Some London Underground carriages remained crowded on Monday despite a further fall in passenger numbers.
Passengers complained about the lack of space as they travelled to work, leading to them being unable to follow Government guidance to keep two metres away from others.
Transport for London (TfL) has called for its services to only be used for “essential journeys by vital workers in the NHS and other critical services”.
It said passenger numbers on Monday morning were down 94% compared with the same day last year.
Demand on the previous Monday was down 85% year-on-year.
But a Central line passenger, who did not want to be named, said there were “plenty of commuters” on the platform at Leytonstone station, east London on Monday morning.

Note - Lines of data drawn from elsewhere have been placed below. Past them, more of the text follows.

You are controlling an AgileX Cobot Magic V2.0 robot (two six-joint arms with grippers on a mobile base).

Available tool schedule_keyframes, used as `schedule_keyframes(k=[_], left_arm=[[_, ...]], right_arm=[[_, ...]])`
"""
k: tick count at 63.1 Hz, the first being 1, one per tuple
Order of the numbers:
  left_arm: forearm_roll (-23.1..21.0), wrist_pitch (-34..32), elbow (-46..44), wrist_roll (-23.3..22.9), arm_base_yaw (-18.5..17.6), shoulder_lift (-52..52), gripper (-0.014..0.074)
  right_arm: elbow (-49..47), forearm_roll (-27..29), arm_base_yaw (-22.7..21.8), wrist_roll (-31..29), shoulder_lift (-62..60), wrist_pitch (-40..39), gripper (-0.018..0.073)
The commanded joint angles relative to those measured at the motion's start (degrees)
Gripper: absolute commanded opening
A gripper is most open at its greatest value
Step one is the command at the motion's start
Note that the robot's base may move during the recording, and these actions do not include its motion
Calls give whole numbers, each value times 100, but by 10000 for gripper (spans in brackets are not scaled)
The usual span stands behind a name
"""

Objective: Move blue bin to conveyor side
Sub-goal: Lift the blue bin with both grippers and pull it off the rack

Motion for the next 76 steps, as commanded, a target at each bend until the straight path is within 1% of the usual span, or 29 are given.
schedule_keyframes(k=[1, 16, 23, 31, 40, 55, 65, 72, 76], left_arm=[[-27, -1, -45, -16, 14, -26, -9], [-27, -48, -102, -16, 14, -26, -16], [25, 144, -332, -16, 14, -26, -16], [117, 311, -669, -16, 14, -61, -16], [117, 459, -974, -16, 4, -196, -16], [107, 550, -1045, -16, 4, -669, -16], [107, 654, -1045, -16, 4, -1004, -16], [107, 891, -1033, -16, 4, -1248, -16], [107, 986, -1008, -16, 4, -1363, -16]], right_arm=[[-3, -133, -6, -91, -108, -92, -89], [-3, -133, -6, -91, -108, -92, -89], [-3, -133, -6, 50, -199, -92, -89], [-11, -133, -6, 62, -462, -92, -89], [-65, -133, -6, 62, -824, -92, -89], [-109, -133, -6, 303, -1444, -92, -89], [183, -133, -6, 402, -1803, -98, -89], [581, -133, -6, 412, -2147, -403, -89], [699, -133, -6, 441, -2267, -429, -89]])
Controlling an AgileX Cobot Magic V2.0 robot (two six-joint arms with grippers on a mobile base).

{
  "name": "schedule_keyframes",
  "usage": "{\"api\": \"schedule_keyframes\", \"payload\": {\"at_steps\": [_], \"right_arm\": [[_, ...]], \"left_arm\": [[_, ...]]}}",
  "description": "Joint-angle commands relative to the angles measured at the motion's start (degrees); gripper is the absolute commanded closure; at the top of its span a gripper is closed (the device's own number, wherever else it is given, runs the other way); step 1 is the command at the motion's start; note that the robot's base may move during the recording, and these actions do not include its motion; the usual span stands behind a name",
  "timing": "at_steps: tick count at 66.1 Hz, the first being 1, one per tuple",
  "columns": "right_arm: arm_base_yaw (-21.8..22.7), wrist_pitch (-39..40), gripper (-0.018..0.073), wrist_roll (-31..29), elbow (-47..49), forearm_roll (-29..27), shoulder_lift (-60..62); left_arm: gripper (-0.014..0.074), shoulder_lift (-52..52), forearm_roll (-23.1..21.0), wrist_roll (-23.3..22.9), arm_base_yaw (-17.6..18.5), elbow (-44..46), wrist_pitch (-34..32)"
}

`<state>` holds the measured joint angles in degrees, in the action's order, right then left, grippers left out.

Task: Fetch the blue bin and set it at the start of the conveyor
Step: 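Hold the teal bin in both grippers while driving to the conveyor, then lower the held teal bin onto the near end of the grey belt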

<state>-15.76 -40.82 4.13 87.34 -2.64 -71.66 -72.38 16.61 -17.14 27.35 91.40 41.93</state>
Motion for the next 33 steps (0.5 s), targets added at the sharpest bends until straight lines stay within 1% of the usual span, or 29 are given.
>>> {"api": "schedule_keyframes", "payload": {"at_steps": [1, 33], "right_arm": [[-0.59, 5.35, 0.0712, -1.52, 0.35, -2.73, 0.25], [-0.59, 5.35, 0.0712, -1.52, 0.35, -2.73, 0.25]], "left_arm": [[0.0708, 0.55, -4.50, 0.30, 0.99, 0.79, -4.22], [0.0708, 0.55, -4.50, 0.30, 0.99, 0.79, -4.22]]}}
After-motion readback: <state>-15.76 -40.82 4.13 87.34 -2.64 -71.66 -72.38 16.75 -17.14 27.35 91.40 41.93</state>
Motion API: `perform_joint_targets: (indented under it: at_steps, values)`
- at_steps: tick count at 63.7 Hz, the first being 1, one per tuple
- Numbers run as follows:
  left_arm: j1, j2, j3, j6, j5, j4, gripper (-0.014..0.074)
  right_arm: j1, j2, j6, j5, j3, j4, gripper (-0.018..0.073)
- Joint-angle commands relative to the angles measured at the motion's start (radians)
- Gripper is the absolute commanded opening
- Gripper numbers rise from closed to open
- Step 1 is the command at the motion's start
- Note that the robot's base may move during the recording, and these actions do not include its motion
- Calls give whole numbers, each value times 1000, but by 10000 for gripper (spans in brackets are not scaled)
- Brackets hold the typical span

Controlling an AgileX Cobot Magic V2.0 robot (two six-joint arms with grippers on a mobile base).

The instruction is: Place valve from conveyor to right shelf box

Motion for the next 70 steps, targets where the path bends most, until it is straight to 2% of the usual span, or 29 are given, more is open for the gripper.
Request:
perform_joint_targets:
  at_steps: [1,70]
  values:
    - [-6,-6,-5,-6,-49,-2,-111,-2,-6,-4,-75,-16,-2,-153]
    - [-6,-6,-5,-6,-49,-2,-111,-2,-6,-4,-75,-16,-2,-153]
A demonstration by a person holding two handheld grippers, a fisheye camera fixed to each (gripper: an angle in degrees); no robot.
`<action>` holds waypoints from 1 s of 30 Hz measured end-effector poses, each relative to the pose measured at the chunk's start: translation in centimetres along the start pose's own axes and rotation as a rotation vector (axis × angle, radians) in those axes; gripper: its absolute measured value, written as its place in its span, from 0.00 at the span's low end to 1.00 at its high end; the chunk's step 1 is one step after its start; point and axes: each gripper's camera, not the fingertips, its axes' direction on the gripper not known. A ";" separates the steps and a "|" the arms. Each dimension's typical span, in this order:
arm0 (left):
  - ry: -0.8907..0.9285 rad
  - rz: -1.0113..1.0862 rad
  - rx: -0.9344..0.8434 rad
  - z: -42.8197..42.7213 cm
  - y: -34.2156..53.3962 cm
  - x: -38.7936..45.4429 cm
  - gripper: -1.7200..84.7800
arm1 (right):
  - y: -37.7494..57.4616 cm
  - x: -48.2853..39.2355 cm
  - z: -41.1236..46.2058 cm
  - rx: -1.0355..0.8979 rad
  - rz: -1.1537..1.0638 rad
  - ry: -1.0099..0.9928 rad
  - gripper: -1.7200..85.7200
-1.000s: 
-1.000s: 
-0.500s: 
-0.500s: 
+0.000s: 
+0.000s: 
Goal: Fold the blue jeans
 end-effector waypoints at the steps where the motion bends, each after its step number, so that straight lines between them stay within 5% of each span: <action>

She told the PA news agency: “People observed social distancing whilst on the platform but as soon as the train arrived everyone moved towards the doors.
“Perhaps there should be an announcement that commuters should take their time in getting on and off.”
Another woman who did not want to be named said she is concerned about her partner catching coronavirus on the Tube, particularly as they are both NHS nurses.
She commented: “My partner is an NHS registered nurse going to Westminster from Newbury Park Tube.
“It is so difficult to get a seat, even at 6am.
“I’m worried that she will catch the virus herself and get ill but also pass it on to her colleagues or me.
“I am also an intensive care and high dependency unit registered nurse.
“This will take us away from critically ill patients during this very trying time.
“We are already at reduced numbers of registered nurses in intensive care and high dependency units, even before Covid-19. Now the situation is worse.”
Train drivers’ union Aslef posted a video showing a crowded platform with passengers stood shoulder-to-shoulder waiting to board a service.
It also posted a message which read: “Shocking scenes again on London Underground this morning. Workers being forced to take unnecessary journeys by unscrupulous employers.
“Government must take action to close non-essential workplaces so our members can continue to provide safe services for key workers.”
Tube services have been reduced by around 50%.
Last week, Prime Minister Boris Johnson told MPs it should be possible to “run a better Tube system”.
But Mayor of London Sadiq Khan insisted “we cannot run more services” as a third of staff are ill or self-isolating.